● How to complete this task
In the records below, begin at the line that has "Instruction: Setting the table" and stop after the line that has "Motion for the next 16"; quote those lines verbatim and nothing more.

Collected data entries:
◆ ◆ ◆ ◆ ◆ ◆ ◆

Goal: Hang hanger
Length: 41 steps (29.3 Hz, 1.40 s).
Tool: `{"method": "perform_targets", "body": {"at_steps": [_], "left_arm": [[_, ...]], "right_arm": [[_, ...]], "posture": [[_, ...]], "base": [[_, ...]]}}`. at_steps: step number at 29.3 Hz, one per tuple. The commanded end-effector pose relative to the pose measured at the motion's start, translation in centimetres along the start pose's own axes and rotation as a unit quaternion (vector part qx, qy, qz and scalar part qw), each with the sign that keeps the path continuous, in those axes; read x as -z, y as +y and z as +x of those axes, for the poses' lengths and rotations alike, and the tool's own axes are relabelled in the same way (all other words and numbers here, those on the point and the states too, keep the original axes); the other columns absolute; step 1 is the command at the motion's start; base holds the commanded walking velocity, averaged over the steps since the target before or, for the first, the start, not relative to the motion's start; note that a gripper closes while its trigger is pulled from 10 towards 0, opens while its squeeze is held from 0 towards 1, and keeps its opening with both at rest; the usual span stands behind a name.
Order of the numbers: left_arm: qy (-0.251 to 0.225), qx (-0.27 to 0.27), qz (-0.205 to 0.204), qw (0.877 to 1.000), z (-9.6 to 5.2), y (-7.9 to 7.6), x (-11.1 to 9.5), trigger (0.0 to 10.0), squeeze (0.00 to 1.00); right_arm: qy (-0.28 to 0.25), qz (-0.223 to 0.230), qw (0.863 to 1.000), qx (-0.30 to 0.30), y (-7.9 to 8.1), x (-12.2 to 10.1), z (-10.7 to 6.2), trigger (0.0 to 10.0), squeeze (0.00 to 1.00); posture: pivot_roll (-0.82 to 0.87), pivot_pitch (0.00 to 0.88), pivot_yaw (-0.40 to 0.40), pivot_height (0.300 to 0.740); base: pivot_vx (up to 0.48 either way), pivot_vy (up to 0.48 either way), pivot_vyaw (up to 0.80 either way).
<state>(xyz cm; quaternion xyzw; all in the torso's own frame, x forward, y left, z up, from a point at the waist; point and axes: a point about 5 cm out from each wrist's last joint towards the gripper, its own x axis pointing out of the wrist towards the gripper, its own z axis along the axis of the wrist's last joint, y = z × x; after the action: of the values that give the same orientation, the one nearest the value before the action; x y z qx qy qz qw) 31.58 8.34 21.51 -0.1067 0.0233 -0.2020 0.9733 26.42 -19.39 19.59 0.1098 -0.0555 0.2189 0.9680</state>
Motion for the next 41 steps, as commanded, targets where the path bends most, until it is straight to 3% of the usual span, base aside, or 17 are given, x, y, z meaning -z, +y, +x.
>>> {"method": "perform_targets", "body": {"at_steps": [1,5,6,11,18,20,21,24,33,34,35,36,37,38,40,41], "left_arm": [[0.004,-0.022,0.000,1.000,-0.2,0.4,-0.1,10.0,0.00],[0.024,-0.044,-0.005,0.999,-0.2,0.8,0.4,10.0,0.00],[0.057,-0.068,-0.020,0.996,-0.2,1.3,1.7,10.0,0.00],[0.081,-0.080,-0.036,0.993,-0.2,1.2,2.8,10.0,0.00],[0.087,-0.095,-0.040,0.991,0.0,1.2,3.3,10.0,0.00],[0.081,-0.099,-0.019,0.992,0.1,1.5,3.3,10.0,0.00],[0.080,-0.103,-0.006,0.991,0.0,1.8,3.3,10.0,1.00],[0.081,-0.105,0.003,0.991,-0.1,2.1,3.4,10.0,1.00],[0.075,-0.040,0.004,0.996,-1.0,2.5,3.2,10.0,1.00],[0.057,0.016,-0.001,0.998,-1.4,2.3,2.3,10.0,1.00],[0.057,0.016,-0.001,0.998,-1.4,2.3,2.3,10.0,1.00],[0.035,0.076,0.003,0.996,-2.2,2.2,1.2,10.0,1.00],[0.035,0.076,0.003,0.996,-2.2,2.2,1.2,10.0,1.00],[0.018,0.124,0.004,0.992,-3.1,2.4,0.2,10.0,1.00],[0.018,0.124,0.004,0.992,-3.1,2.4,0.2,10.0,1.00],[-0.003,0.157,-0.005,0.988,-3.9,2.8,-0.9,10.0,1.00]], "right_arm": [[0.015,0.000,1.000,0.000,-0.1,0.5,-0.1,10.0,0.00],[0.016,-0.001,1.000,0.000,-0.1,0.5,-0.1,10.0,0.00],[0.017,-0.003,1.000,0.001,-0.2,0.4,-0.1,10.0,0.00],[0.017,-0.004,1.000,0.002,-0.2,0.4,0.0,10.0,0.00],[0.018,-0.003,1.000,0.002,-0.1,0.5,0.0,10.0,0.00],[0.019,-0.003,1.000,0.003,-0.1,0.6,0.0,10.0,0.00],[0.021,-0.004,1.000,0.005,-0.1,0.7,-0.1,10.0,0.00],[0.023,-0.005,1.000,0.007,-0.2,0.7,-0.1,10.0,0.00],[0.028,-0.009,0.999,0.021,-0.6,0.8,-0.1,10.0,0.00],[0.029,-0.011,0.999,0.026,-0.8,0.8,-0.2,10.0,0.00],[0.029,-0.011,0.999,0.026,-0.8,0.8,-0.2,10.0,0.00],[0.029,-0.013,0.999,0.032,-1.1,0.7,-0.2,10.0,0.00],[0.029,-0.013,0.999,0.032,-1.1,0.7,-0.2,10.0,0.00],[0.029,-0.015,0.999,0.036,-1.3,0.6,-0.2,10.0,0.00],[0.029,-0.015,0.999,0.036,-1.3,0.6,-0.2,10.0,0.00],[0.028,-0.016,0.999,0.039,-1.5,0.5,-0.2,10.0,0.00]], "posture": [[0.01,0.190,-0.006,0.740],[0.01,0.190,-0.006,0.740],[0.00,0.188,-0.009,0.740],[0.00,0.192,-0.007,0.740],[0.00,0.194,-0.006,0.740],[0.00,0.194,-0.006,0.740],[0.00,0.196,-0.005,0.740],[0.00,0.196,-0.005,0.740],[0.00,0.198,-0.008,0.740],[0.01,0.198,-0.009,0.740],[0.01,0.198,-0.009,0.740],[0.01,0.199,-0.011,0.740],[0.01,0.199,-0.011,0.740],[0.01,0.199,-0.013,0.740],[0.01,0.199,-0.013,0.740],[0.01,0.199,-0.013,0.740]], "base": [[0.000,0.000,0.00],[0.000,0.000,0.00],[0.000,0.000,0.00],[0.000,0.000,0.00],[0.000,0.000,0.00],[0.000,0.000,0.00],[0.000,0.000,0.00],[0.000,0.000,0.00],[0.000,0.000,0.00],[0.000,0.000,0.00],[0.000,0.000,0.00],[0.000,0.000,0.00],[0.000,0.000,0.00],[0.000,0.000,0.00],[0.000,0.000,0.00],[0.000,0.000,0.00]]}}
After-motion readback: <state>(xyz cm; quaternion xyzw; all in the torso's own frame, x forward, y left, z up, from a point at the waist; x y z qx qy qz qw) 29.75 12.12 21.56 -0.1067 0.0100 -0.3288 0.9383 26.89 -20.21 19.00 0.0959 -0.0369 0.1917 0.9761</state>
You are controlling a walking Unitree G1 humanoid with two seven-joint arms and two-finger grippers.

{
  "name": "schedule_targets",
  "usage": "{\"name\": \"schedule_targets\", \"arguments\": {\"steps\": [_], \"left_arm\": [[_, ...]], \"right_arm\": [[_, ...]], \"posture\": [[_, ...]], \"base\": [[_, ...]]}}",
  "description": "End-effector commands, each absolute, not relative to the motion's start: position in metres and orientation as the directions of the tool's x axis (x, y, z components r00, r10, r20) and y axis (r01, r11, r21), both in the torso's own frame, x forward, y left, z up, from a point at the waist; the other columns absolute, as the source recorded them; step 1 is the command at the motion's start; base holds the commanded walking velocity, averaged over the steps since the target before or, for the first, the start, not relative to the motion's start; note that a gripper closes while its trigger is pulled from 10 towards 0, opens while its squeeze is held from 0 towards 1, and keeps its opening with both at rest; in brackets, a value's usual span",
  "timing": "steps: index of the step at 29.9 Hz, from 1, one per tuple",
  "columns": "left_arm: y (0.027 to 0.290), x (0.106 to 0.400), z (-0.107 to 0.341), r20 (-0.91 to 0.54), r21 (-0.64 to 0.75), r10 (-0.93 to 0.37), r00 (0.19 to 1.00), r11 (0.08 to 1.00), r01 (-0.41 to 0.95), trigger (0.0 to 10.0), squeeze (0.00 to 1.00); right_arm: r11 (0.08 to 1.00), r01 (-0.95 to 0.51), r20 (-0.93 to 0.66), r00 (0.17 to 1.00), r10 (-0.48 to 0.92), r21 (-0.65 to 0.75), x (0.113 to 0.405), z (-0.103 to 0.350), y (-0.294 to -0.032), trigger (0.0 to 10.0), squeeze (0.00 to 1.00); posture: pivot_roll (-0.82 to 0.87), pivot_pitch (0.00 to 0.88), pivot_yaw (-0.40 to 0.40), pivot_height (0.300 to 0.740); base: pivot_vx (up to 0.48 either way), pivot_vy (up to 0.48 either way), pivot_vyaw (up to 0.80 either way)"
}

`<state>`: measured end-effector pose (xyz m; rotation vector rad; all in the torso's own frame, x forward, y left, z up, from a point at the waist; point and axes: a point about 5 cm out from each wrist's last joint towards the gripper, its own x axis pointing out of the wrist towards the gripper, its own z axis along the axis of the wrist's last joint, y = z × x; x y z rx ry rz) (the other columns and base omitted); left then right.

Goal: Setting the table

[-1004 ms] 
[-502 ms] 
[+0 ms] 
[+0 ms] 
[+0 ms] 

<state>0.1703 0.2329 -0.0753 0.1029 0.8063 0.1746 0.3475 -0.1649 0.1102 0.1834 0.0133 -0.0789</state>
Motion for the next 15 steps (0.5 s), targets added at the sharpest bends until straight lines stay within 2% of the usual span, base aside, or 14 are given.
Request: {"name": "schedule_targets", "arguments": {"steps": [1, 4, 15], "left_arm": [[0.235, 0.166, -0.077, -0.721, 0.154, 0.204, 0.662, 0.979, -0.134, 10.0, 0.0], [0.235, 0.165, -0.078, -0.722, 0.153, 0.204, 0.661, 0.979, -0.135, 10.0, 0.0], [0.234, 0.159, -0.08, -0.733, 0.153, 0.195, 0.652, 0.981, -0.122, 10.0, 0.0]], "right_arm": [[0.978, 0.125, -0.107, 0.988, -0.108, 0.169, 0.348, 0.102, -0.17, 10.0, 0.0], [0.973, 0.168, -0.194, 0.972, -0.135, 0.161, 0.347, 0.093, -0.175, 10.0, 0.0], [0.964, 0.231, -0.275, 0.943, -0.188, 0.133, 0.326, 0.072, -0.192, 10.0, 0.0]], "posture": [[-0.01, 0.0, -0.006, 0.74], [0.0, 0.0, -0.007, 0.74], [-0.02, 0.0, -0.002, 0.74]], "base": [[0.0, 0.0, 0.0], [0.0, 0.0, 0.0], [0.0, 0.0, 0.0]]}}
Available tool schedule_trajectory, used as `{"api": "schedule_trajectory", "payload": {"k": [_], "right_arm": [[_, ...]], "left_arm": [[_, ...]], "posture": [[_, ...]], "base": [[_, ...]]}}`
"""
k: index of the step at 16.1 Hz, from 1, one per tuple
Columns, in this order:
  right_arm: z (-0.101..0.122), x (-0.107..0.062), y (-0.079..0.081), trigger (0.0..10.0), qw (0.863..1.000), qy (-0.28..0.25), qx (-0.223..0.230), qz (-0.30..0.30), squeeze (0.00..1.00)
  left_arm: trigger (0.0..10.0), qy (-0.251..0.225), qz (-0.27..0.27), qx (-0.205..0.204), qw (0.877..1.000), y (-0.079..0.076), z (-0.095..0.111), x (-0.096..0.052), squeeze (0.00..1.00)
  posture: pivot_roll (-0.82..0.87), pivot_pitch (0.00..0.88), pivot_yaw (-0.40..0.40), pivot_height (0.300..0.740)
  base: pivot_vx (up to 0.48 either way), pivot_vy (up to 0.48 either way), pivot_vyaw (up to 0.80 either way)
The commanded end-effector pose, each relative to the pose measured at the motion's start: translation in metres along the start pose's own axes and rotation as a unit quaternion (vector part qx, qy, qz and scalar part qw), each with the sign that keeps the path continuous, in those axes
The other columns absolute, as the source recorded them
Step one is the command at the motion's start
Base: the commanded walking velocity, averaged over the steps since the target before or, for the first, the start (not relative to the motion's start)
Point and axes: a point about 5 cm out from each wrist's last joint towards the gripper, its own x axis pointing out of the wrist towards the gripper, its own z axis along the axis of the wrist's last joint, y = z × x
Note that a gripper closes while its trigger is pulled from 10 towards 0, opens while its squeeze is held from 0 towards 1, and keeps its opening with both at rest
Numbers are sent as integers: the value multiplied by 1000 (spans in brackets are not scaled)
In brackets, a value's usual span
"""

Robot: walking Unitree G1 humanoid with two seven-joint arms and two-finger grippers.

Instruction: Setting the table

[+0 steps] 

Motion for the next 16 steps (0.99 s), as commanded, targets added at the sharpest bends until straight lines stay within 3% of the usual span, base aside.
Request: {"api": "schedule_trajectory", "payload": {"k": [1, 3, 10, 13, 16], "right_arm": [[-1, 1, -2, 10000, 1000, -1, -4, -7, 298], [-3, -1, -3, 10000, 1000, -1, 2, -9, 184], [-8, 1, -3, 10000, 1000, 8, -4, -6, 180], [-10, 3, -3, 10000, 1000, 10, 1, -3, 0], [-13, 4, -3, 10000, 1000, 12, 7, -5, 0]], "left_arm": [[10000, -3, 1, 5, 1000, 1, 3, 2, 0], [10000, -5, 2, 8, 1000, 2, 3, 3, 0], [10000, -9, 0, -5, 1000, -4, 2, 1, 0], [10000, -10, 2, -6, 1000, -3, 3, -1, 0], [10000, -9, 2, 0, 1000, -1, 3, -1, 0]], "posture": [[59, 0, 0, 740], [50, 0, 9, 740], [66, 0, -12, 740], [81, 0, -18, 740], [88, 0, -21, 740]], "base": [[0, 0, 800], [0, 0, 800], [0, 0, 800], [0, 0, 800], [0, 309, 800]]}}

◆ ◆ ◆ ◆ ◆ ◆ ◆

● Exercise response
Instruction: Setting the table

[+0 steps] 

Motion for the next 16 steps (0.99 s), as commanded, targets added at the sharpest bends until straight lines stay within 3% of the usual span, base aside.

This exercise requires no further answer.